WORK INSTRUCTIONS: The whole listing is to be written out again exactly; the pictures are not.

*** Block opens ***

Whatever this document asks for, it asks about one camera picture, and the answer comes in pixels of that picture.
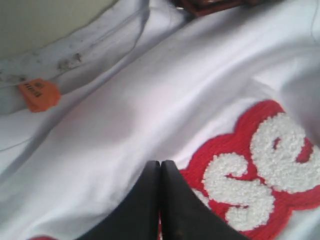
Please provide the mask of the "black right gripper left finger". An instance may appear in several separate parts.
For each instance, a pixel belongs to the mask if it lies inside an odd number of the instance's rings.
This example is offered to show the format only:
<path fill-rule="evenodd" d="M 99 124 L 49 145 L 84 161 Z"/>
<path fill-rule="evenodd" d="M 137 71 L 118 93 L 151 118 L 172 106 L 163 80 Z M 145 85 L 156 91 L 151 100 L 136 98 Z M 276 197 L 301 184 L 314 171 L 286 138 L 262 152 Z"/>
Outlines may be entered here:
<path fill-rule="evenodd" d="M 123 201 L 80 240 L 156 240 L 159 227 L 160 163 L 148 161 Z"/>

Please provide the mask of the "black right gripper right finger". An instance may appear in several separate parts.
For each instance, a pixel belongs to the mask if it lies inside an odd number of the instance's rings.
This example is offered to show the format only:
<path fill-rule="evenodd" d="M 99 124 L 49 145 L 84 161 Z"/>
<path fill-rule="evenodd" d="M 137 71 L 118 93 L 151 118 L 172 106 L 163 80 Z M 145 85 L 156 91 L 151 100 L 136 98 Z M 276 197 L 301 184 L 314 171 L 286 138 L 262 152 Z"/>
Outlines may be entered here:
<path fill-rule="evenodd" d="M 196 196 L 172 160 L 160 167 L 160 221 L 164 240 L 246 240 Z"/>

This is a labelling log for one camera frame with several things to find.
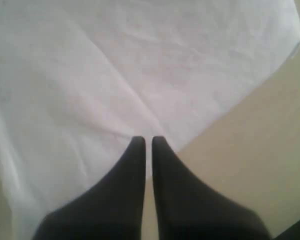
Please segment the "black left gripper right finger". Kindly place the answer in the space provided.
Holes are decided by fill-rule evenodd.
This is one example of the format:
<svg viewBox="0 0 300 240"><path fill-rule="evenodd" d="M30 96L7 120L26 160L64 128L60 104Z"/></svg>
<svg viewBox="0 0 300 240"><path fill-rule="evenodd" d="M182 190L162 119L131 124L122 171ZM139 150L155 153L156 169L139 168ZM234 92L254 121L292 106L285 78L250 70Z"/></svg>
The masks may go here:
<svg viewBox="0 0 300 240"><path fill-rule="evenodd" d="M152 139L152 182L161 240L270 240L252 210L196 177L163 136Z"/></svg>

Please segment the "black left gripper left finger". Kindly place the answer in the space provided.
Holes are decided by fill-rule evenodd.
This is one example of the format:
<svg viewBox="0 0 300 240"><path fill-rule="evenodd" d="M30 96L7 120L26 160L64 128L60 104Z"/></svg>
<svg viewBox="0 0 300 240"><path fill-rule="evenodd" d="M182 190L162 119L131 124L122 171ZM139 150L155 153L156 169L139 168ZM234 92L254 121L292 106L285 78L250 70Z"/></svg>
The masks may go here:
<svg viewBox="0 0 300 240"><path fill-rule="evenodd" d="M49 213L35 240L139 240L146 182L146 142L134 136L115 166L91 189Z"/></svg>

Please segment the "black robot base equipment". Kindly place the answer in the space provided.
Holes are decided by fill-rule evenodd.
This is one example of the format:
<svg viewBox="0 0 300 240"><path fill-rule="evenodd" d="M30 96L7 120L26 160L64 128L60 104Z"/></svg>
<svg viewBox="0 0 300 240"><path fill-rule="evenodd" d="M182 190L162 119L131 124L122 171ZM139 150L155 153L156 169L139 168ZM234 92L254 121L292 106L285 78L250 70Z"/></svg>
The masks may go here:
<svg viewBox="0 0 300 240"><path fill-rule="evenodd" d="M274 240L300 240L300 220L274 238Z"/></svg>

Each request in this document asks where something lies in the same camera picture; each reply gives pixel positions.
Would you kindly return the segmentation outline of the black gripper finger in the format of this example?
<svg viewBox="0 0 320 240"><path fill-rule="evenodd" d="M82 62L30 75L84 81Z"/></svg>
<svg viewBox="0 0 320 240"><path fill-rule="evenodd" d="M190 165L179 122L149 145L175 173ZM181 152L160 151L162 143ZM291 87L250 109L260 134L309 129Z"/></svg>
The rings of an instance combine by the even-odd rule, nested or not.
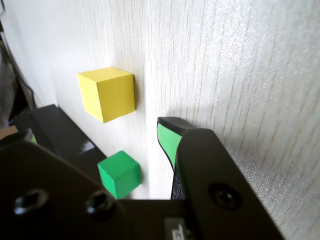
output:
<svg viewBox="0 0 320 240"><path fill-rule="evenodd" d="M114 198L28 136L17 132L0 142L1 239L131 239Z"/></svg>
<svg viewBox="0 0 320 240"><path fill-rule="evenodd" d="M196 239L283 238L213 130L161 116L157 140L173 170L171 198L186 201L187 222Z"/></svg>

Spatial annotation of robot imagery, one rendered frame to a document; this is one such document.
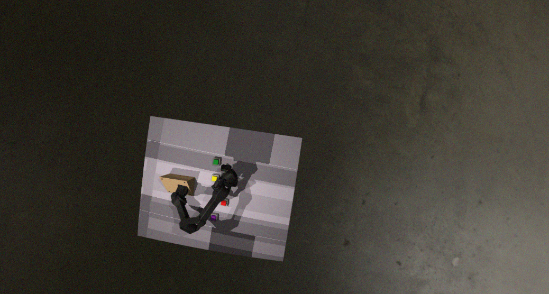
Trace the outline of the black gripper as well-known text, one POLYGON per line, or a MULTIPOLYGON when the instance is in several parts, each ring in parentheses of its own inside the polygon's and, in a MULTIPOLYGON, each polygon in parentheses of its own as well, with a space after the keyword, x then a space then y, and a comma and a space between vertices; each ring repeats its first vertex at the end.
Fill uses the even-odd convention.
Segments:
POLYGON ((221 165, 221 171, 224 171, 224 173, 221 173, 221 176, 218 177, 218 179, 219 179, 219 178, 223 178, 223 175, 224 175, 225 173, 227 173, 231 168, 232 168, 232 166, 228 166, 228 165, 224 165, 224 164, 221 165))

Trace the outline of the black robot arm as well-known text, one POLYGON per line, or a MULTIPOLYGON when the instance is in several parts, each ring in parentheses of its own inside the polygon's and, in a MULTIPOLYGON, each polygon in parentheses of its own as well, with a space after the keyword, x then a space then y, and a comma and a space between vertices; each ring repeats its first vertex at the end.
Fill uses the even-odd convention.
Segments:
POLYGON ((176 206, 179 216, 181 217, 181 222, 179 226, 181 230, 192 234, 200 229, 200 227, 206 224, 207 219, 210 217, 214 209, 218 206, 219 202, 224 201, 228 196, 231 187, 236 187, 238 183, 237 173, 230 169, 227 173, 223 175, 223 178, 219 178, 211 186, 213 188, 213 195, 207 205, 204 207, 202 212, 196 217, 189 217, 189 214, 186 210, 187 200, 185 196, 188 194, 187 186, 178 185, 176 192, 171 194, 171 202, 176 206), (225 188, 227 187, 227 189, 225 188), (196 224, 197 225, 196 225, 196 224))

*** Block closes ***

THE ANSWER:
Whatever this document asks for, it asks about one camera picture, and the answer comes in pixels of that picture.
Please provide the mask of the "black right gripper left finger". An instance may appear in several separate parts.
For each instance, a pixel belongs to the mask if it lies inside an odd number of the instance's rings.
This example is offered to show the format only:
<path fill-rule="evenodd" d="M 99 124 L 49 145 L 84 161 Z"/>
<path fill-rule="evenodd" d="M 137 71 L 118 93 L 151 118 L 172 106 L 163 80 Z M 145 85 L 156 91 L 151 100 L 136 98 Z M 276 197 L 301 184 L 314 171 L 286 138 L 262 152 Z"/>
Outlines may be entered here:
<path fill-rule="evenodd" d="M 123 201 L 80 240 L 156 240 L 159 227 L 160 163 L 148 161 Z"/>

Please provide the mask of the "black right gripper right finger". An instance may appear in several separate parts.
For each instance, a pixel belongs to the mask if it lies inside an odd number of the instance's rings.
This example is offered to show the format only:
<path fill-rule="evenodd" d="M 99 124 L 49 145 L 84 161 Z"/>
<path fill-rule="evenodd" d="M 137 71 L 118 93 L 151 118 L 172 106 L 163 80 Z M 145 85 L 156 91 L 151 100 L 136 98 Z M 276 197 L 301 184 L 314 171 L 286 138 L 262 152 Z"/>
Outlines may be entered here:
<path fill-rule="evenodd" d="M 196 196 L 172 160 L 160 167 L 160 221 L 164 240 L 246 240 Z"/>

This is a labelling log for one camera frame with several things to find.
Please segment the "black left gripper right finger". Kindly place the answer in the space provided.
Holes are decided by fill-rule evenodd.
This is one example of the format:
<svg viewBox="0 0 300 240"><path fill-rule="evenodd" d="M30 96L7 120L26 160L64 128L60 104Z"/></svg>
<svg viewBox="0 0 300 240"><path fill-rule="evenodd" d="M182 190L162 119L131 124L122 171ZM139 150L155 153L156 169L139 168ZM234 92L254 121L292 106L285 78L250 70Z"/></svg>
The masks may go here:
<svg viewBox="0 0 300 240"><path fill-rule="evenodd" d="M152 139L152 182L161 240L270 240L252 210L196 177L163 136Z"/></svg>

Please segment the "black left gripper left finger". Kindly place the answer in the space provided.
Holes are decided by fill-rule evenodd.
This is one example of the format:
<svg viewBox="0 0 300 240"><path fill-rule="evenodd" d="M30 96L7 120L26 160L64 128L60 104Z"/></svg>
<svg viewBox="0 0 300 240"><path fill-rule="evenodd" d="M182 190L162 119L131 124L122 171ZM139 150L155 153L156 169L139 168ZM234 92L254 121L292 106L285 78L250 70Z"/></svg>
The masks may go here:
<svg viewBox="0 0 300 240"><path fill-rule="evenodd" d="M49 213L35 240L139 240L146 182L146 142L134 136L115 166L91 189Z"/></svg>

Please segment the "black robot base equipment". Kindly place the answer in the space provided.
Holes are decided by fill-rule evenodd.
This is one example of the format:
<svg viewBox="0 0 300 240"><path fill-rule="evenodd" d="M30 96L7 120L26 160L64 128L60 104Z"/></svg>
<svg viewBox="0 0 300 240"><path fill-rule="evenodd" d="M182 190L162 119L131 124L122 171ZM139 150L155 153L156 169L139 168ZM234 92L254 121L292 106L285 78L250 70Z"/></svg>
The masks may go here:
<svg viewBox="0 0 300 240"><path fill-rule="evenodd" d="M274 240L300 240L300 220L274 238Z"/></svg>

Each request in this document asks where something lies in the same camera picture; each reply gives pixel positions.
Would you kindly return the segmentation outline of the black gripper finger in the format of this example?
<svg viewBox="0 0 320 240"><path fill-rule="evenodd" d="M82 62L30 75L84 81Z"/></svg>
<svg viewBox="0 0 320 240"><path fill-rule="evenodd" d="M190 165L179 122L149 145L175 173ZM181 152L160 151L162 143ZM291 87L250 109L260 134L309 129Z"/></svg>
The rings of an instance combine by the even-odd rule, nested or not.
output:
<svg viewBox="0 0 320 240"><path fill-rule="evenodd" d="M114 198L28 136L17 132L0 142L1 239L131 239Z"/></svg>
<svg viewBox="0 0 320 240"><path fill-rule="evenodd" d="M196 239L283 238L213 130L161 116L157 140L173 170L171 198L186 201L187 222Z"/></svg>

Spatial annotation of robot imagery, one rendered frame to a document; this is one such document.
Trace the outline of the black gripper as well-known text, one POLYGON per line, or a MULTIPOLYGON when the instance is in several parts, each ring in parentheses of its own inside the polygon's and, in a MULTIPOLYGON, each polygon in parentheses of its own as well, with a space after the keyword, x then a space then y, and a comma and a space between vertices; each ring repeats its first vertex at the end.
Fill uses the even-odd convention.
Segments:
POLYGON ((221 165, 221 171, 224 171, 224 173, 221 173, 221 176, 218 177, 218 179, 219 179, 219 178, 223 178, 223 175, 224 175, 225 173, 227 173, 231 168, 232 168, 232 166, 228 166, 228 165, 224 165, 224 164, 221 165))

Trace the outline of the black robot arm as well-known text, one POLYGON per line, or a MULTIPOLYGON when the instance is in several parts, each ring in parentheses of its own inside the polygon's and, in a MULTIPOLYGON, each polygon in parentheses of its own as well, with a space after the keyword, x then a space then y, and a comma and a space between vertices; each ring repeats its first vertex at the end.
Fill uses the even-odd convention.
Segments:
POLYGON ((176 206, 179 216, 181 217, 181 222, 179 226, 181 230, 192 234, 200 229, 200 227, 206 224, 207 219, 210 217, 214 209, 218 206, 219 202, 224 201, 228 196, 231 187, 236 187, 238 183, 237 173, 230 169, 227 173, 223 175, 223 178, 219 178, 211 186, 213 188, 213 195, 207 205, 204 207, 202 212, 196 217, 189 217, 189 214, 186 210, 187 200, 185 196, 188 194, 187 186, 178 185, 176 192, 171 194, 171 202, 176 206), (225 188, 227 187, 227 189, 225 188), (196 224, 197 225, 196 225, 196 224))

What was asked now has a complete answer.